Court File and Parties
COURT OF APPEAL FOR ONTARIO DATE: 20210616 DOCKET: C68963
Fairburn A.C.J.O, Harvison Young and Jamal JJ.A.
BETWEEN
Lina Ahmed Plaintiff (Appellant)
and
Ministry of the Attorney General and Justice of the Peace Louise Logue Defendants (Respondent)
Counsel: Lina Ahmed, acting in person Matthew Chung, for the respondent
Heard: June 10, 2021 by video conference
On appeal from the order of Justice Andrew A. Sanfilippo of the Superior Court of Justice, dated December 16, 2020, with reasons reported at 2020 ONSC 7892.
Reasons for Decision
[1] The appellant, Lina Ahmed, appeals from the order of the motion judge made on December 16, 2020 dismissing her action against the respondent, Justice of the Peace Louise Logue, under r. 2.1.01 of the Rules of Civil Procedure, R.R.O. 1990, Reg. 194. The appellant does not appeal the motion judge’s dismissal of her claim against the Ministry of the Attorney General (“Ministry”).
[2] The appellant’s statement of claim alleges the following.
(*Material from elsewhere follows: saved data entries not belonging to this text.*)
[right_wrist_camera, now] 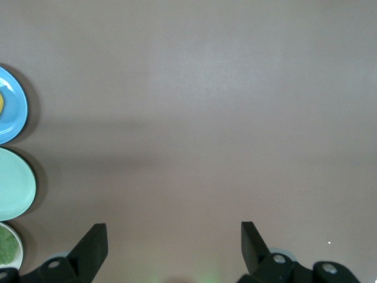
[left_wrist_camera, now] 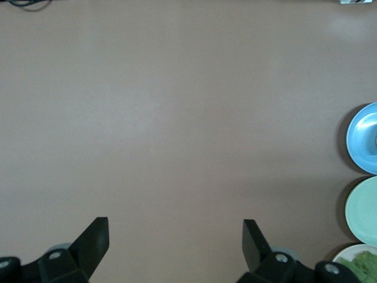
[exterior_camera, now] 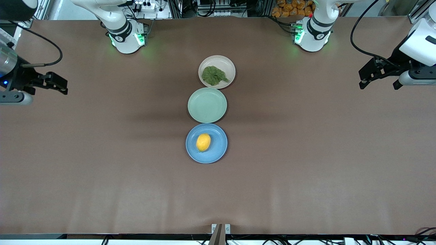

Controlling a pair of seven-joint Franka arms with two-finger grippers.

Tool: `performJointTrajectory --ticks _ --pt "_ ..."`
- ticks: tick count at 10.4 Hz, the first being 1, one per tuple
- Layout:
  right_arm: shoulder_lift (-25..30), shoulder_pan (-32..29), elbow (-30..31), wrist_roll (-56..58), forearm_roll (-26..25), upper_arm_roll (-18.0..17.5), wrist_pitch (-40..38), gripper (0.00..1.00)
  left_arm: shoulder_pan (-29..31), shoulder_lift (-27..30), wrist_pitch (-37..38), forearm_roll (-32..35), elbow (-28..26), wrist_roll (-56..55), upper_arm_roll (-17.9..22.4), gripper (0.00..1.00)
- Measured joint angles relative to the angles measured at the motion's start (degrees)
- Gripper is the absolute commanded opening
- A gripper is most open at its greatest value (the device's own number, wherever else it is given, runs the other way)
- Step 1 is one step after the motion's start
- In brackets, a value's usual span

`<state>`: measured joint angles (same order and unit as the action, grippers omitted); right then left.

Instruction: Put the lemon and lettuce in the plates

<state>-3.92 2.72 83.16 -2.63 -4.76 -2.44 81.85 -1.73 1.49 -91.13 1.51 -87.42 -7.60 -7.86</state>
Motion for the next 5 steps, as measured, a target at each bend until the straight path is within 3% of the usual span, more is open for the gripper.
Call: performJointTrajectory --ticks 5 --pt "0.34 -1.99 0.00 0.09 0.80 -0.12 -0.76 1.00 0.02 -0.39 3.61 0.00 -0.81 0.00 1.24 1.00"
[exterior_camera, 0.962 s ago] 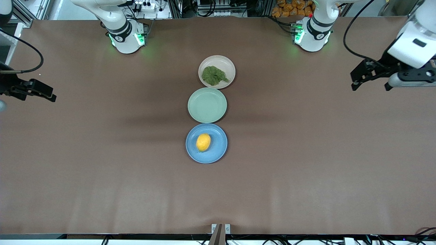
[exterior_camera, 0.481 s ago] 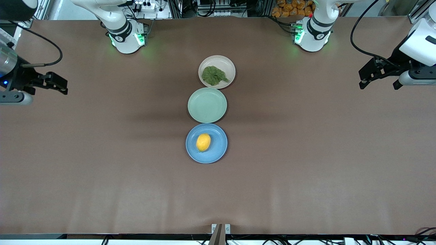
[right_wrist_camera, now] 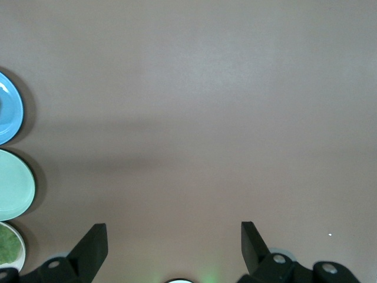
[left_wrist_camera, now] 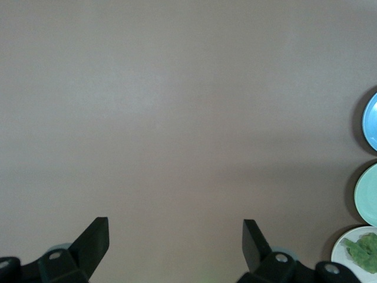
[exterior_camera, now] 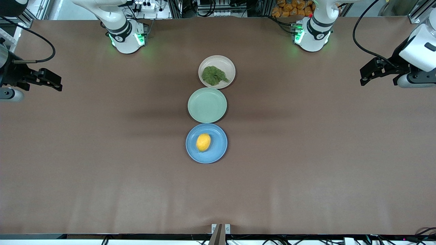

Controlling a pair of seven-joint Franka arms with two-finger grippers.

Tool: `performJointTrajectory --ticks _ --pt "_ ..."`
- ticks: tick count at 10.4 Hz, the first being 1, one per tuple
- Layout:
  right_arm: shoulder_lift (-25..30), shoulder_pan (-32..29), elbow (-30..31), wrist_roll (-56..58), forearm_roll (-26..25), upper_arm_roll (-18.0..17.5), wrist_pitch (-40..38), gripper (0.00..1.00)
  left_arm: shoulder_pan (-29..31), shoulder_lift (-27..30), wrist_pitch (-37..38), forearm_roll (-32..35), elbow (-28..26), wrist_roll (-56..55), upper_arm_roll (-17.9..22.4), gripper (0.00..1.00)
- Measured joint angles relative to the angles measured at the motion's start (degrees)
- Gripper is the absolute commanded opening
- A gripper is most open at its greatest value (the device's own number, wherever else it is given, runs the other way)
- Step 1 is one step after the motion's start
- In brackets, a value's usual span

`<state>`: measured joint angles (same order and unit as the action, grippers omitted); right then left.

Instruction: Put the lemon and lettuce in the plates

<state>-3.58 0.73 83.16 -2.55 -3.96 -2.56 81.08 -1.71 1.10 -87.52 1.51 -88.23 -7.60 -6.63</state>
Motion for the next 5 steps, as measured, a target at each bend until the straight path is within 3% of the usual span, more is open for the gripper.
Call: performJointTrajectory --ticks 5 --pt "0.00 -1.02 0.00 0.00 1.00 -0.02 1.15 1.00 0.01 -0.13 -0.07 0.00 -1.45 0.00 0.27 1.00"
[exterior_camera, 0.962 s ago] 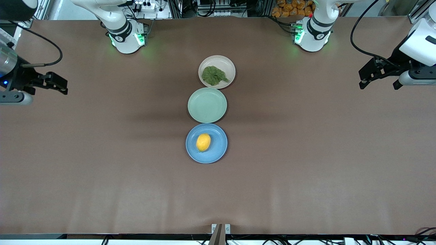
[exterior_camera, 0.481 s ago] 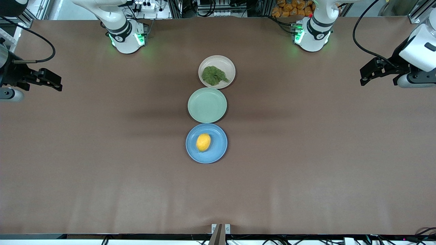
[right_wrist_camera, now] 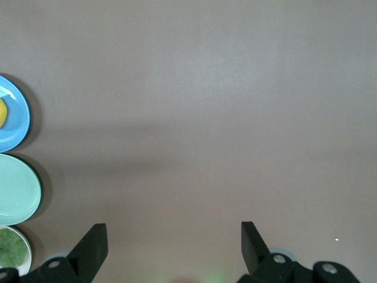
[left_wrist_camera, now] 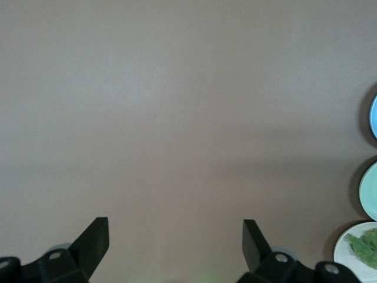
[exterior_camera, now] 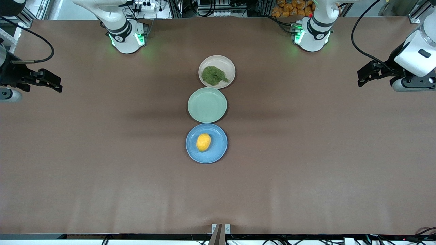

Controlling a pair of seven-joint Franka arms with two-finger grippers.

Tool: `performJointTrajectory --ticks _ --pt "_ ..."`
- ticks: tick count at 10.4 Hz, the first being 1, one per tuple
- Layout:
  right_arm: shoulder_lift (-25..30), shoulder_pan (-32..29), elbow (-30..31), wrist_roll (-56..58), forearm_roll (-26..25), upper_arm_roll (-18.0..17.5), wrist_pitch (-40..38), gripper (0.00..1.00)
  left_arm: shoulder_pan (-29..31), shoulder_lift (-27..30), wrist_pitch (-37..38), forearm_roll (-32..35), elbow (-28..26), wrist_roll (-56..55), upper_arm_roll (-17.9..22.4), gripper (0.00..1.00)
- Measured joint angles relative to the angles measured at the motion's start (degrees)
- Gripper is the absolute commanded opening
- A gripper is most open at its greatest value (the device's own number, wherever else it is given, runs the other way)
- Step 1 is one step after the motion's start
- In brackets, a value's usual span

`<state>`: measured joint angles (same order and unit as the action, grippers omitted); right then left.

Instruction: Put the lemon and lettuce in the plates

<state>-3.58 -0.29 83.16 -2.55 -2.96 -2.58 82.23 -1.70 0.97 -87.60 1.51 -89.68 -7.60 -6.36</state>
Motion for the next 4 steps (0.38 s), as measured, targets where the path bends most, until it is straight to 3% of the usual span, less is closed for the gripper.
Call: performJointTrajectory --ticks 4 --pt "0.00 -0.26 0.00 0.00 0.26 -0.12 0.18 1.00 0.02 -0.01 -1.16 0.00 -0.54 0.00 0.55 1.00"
On March 26, 2019, the appellant’s landlord entered her dwelling, assaulted her, and made death threats. The police removed the landlord from the premises but declined to investigate the incident or to lay charges. In April or May 2019, the appellant attended before the respondent to seek a peace bond relating to the incident. The respondent refused to accept the appellant’s application and no peace bond hearing was scheduled. The appellant alleges that the respondent’s refusal of her peace bond application infringed s. 12 of the Canadian Charter of Rights and Freedoms. She seeks an order that the landlord enter into a peace bond, an arrangement for private prosecution of the crimes of trespass and assault, a declaration to the United Nations High Commissioner for Refugees that the appellant’s Charter rights were infringed, and damages. The claim makes no allegations against the Ministry.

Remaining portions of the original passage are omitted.